Und davon lebt die Inszenierung. Der Text wird hier in Handlung verwandelt, sieben großartige Schauspielerinnen erleiden ihr Schicksal, machen sich im Verlauf des Stücks auch gegenseitig das Leben schwer, nehmen weder auf sich selbst, noch auf die Leidensgefährtinnen Rücksicht. Julia Weininger als Königin Hekuba erbricht ihre Vorwürfe gegen die Sieger aus sich heraus, Rosalba Torres Guerrero als Kassandra tanzt sich förmlich in Trance und verspricht den verhaßten Griechen, mit ihr käme das Verderben in ihre Heimat.

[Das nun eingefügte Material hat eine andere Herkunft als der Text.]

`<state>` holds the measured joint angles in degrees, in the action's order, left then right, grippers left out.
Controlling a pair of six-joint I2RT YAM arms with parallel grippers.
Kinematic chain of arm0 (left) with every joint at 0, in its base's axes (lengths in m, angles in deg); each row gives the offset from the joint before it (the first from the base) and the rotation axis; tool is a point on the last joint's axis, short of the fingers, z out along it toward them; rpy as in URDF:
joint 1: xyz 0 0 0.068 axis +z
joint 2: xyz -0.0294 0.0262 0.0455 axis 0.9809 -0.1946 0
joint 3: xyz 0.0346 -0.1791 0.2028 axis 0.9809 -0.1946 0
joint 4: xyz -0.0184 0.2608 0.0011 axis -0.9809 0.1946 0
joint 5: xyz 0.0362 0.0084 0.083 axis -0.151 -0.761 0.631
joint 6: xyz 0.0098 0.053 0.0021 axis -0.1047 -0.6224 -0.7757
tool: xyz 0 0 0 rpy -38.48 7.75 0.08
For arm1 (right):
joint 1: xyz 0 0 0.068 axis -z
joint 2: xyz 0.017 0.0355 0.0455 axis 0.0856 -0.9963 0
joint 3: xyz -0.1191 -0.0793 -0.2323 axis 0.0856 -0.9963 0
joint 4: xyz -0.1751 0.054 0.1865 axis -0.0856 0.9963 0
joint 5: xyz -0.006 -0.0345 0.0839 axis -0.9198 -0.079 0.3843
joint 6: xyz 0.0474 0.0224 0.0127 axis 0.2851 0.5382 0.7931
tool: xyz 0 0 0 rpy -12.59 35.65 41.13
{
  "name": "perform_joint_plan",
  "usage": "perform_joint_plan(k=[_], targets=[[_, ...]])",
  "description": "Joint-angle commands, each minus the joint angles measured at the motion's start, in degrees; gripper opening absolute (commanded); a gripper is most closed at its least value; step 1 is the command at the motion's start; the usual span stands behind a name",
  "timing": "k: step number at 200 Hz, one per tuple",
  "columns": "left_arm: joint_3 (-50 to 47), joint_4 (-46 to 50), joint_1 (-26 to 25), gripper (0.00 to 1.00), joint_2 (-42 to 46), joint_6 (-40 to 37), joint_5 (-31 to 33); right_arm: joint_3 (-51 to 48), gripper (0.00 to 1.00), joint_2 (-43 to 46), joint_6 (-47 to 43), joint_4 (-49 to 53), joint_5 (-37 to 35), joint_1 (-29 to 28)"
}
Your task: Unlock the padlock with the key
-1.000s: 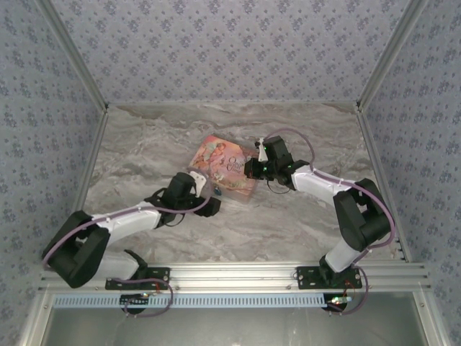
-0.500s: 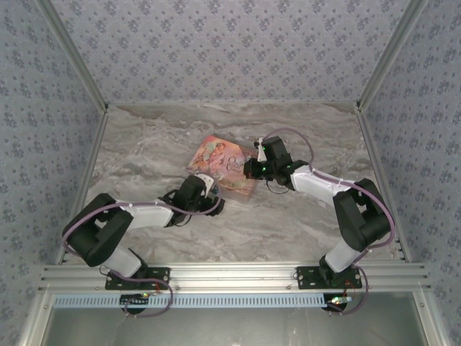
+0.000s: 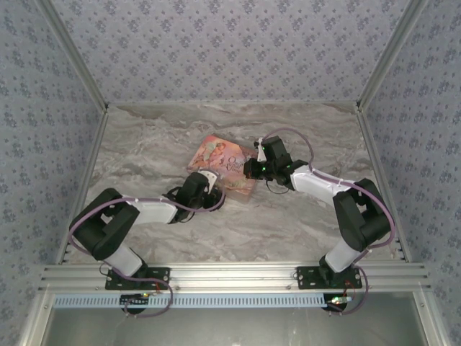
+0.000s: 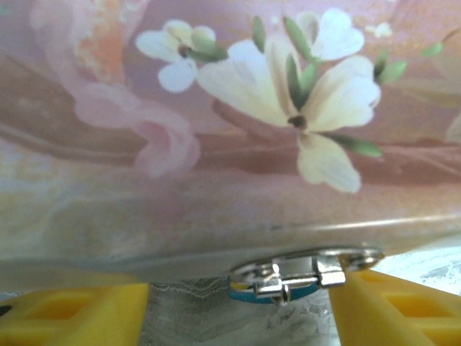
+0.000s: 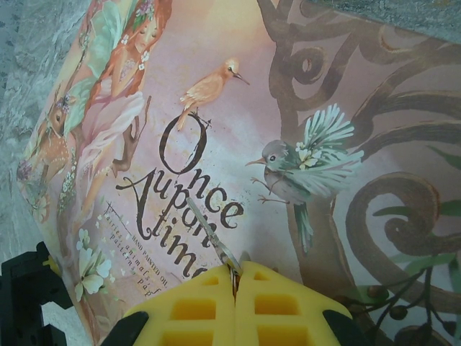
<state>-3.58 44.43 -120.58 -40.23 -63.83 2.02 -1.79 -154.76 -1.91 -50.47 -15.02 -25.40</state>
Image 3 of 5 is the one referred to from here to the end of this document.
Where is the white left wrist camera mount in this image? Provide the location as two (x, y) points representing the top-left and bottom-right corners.
(199, 170), (220, 189)

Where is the aluminium side rail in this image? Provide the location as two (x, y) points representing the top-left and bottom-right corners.
(355, 107), (412, 263)
(55, 107), (109, 266)

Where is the aluminium corner post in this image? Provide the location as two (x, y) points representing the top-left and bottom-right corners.
(354, 0), (430, 113)
(35, 0), (109, 112)

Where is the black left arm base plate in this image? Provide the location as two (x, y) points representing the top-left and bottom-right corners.
(104, 267), (171, 290)

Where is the grey metal shelf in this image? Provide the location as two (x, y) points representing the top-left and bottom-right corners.
(38, 306), (428, 346)

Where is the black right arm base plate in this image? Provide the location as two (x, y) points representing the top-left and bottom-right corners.
(295, 265), (363, 290)

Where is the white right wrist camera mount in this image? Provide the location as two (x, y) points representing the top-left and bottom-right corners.
(253, 138), (268, 162)

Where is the aluminium front rail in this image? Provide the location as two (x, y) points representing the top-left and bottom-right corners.
(37, 262), (431, 293)

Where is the black controller board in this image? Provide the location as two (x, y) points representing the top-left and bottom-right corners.
(323, 293), (351, 313)

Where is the pink illustrated tin box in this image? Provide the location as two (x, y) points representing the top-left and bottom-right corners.
(186, 134), (259, 203)

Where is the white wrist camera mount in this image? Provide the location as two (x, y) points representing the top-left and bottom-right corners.
(199, 170), (220, 189)
(253, 138), (268, 162)

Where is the slotted pale cable duct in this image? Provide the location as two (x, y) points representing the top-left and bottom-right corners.
(53, 293), (333, 310)

Anja Lais ist beeindruckend, ihr grotesk leidend geschminktes Gesicht läßt einen schaudern. Ebenso Angelika Richter in der Rolle der untreuen Helena, wegen der angeblich der grausame Krieg getobt hat und die sich nun gegenüber ihrem früheren Griechengemahl Menelaos (Jörg Dippe) als unschuldiges Opfer zu präsentieren versucht. Und dann natürlich als Andromache Lina Beckmann, die Schauspielerin, die in Köln für grandiose Emotionen im Minen- und Körperspiel und für herausgeschrieene und -geflüsterte Trauer, Wut und Liebe steht. Wie sie ihren noch in Windeln steckenden Sohn hergeben muß, weil die Sieger ihn als möglichen neuen trojanischen König fürchten, das treibt einem schon die Tränen ins Gesicht.
 
In dieser Inszenierung können die Männer natürlich nur schwach aussehen. Nur zwei spielen auf der Bühne mit. Neben Menelaos als siegreichem Anführer der Griechen kommandiert der Krieger Talthybios die Schar der verzweifelten Frauen. So stark und beeindruckend die schauspielerischen Leistungen sind, bleibt ein Moment in der spannenden Inszenierung unerklärlich und grotesk. Der nämlich, als Menelaos das Publikum - ähnlich wie beim Dschungelcamp des TV-Senders RTL - darüber abstimmen läßt, ob die schöne Helena nun noch in Troja hingerichtet wird oder erst im fernen Griechenland. Diese Minuten sind aber auch der einzige „Fehlgriff“, den sich Beier in ihrer Abschieds-Inszenierung leistet. Langanhaltender Applaus für Darsteller, Regie und das von Thomas Dreissigacker grandios gestaltete Bühnenbild.